Randal J. Konik at Jefferies downgraded the stock to “hold,” noting that the growth “has been too fast.” He noted that as Kors continues to take market share from Coach Inc., “we believe the brand is reaching a saturation point and see diminishing returns as the product becomes increasingly ubiquitous.” He also noted that Coach’s history can serve as a guide for “potential downfall associated with market saturation,” and went so far as to even suggest that the “holiday quarter may be the peak.”

John D. Idol, chairman and chief executive officer, didn’t have the same reservations, and instead shared with Wall Street analysts during a conference call where he thought were the pockets of growth for the brand.

“Michael’s fashion messaging with our customers [was] strong, and well-executed throughout the holidays. We communicated with our customer through e-mail, catalogue, print, outdoor and social media, which expectedly conveyed the glamour and luxury of our holiday offering, capturing the customer’s attention and generating strong demand globally,” Idol said.

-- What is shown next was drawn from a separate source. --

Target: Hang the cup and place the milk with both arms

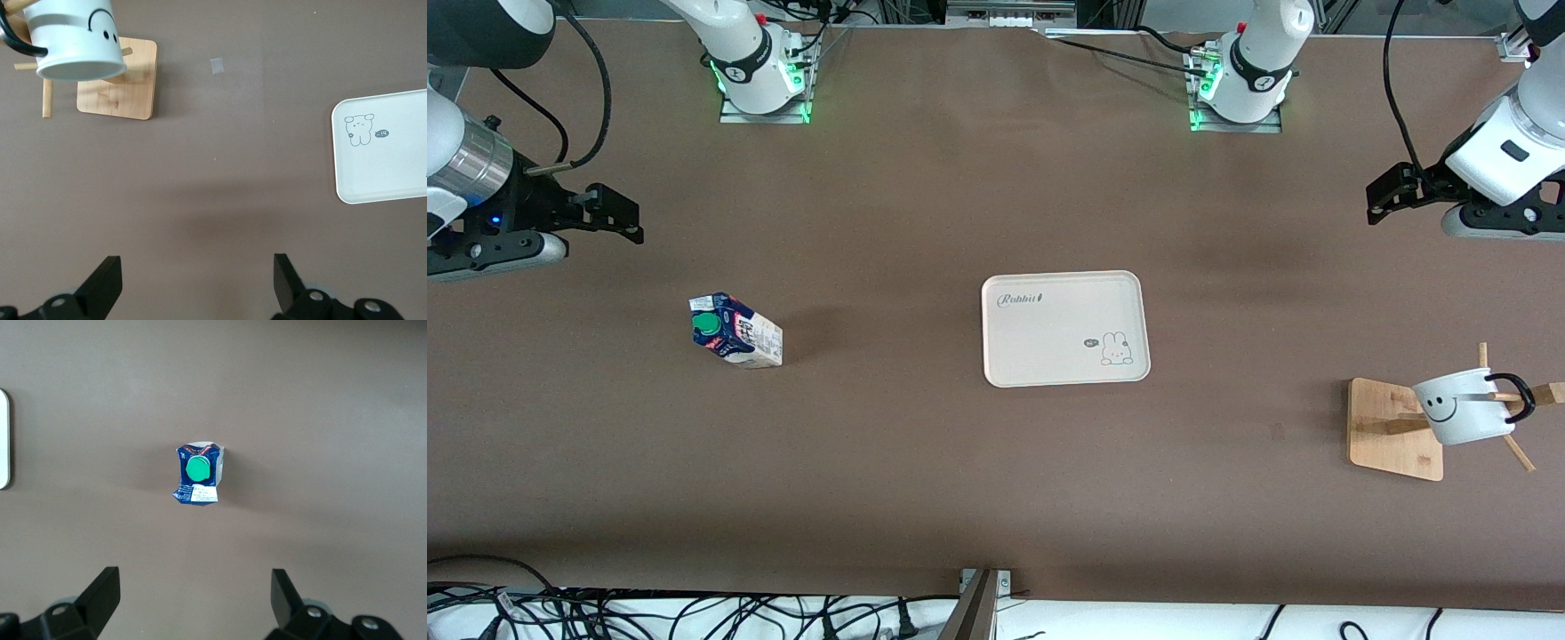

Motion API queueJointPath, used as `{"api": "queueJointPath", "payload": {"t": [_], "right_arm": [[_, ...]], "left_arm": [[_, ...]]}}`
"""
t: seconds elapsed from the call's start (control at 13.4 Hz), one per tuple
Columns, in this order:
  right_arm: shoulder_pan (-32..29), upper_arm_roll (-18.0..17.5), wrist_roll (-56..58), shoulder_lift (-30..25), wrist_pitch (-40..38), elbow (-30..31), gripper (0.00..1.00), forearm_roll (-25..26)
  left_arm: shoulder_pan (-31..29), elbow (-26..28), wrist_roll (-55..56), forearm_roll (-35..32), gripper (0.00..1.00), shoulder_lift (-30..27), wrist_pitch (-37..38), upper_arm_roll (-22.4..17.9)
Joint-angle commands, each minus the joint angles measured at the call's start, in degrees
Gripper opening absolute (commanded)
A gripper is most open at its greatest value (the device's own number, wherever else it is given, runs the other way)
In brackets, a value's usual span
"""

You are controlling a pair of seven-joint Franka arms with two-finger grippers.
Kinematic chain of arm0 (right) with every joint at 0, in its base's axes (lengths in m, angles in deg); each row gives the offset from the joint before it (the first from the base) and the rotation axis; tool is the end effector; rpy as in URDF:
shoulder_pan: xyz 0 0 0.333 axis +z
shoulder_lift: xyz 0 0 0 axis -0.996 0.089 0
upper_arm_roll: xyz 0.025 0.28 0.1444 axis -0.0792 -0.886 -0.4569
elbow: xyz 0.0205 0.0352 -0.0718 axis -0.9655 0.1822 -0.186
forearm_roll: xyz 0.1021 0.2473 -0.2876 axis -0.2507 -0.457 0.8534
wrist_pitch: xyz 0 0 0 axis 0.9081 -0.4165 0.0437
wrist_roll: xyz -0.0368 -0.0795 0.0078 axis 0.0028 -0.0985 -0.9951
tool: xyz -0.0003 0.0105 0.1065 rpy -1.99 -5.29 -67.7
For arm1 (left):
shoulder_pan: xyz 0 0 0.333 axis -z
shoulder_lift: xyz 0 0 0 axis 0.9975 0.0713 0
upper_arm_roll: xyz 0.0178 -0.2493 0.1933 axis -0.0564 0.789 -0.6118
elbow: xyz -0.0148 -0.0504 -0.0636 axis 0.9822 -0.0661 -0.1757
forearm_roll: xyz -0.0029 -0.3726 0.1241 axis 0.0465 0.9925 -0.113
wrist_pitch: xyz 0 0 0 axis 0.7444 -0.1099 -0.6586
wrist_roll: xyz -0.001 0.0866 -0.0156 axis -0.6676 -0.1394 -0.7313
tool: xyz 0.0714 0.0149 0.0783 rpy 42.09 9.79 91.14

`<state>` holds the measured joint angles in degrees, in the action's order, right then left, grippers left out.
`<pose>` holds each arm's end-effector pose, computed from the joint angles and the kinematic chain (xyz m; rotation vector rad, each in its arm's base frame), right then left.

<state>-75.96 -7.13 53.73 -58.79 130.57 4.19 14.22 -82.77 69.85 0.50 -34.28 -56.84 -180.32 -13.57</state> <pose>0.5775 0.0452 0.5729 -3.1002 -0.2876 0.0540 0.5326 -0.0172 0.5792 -3.0894 0.0769 0.0475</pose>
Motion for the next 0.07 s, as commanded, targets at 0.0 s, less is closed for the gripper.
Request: {"api": "queueJointPath", "payload": {"t": [0.0], "right_arm": [[0.12, -0.20, -0.45, -0.33, 0.21, -0.18, 1.00, 1.00]], "left_arm": [[0.11, -1.83, -0.05, 0.84, 1.00, 0.86, 1.96, -0.06]]}}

He also told analysts during the question-and-answer period, “And we think that continuing to build our platform socially is one of our priorities because it gives us one of the greatest global reaches. So, I’d say that’s probably our number-one priority.”

Idol said the company has acquired more than 10 million Facebook fans, and is in the 1.5 million range for Twitter and Instagram.

The company’s new North American Web site is set to launch for fall. “We are seeing high-double-digit increases in our worldwide search volume and in visitors to our existing Web site. By bringing e-commerce in-house, we will be able to better focus on communications, marketing and sales strategies to capitalize on the online growth opportunity,” the ceo said.

Idol noted that the third quarter was the first time the company posted revenue in excess of $1 billion for any of its quarters. He also told analysts that the company remains focused on executing on its six-pronged growth strategy that includes more retail doors and continued conversion of department store doors into shops-in-shop.

Kors opened 20 stores in North America, 19 across Europe, four in Japan and seven in the Far East through regional licenses during the quarter. For fiscal 2014, Idol said the company is on track to open 57 North American retail stores and 36 stores in Europe. The company just opened a flagship in Shanghai, at Kerry Centre on Nanjing Road, and has opened two stores in Brazil, in São Paulo and Curitiba, in the quarter. There are seven stores in Latin America, with an additional site in Brazil, one in Venezuela and three in the Caribbean.

The ceo said over the next few years, Kors believes that it will achieve revenue in excess of $1 billion in the European market, which had sales of $140 million for the quarter just ended.

Licensing income was driven by strength in its luxury watch and eyewear businesses. Idol also noted the growing momentum for its jewelry category and that the company will roll out additional watch and jewelry shops in its wholesale channel. There were 120 watch and jewelry shops at the end of the quarter, and the company said it can have 500 shops-in-shop worldwide.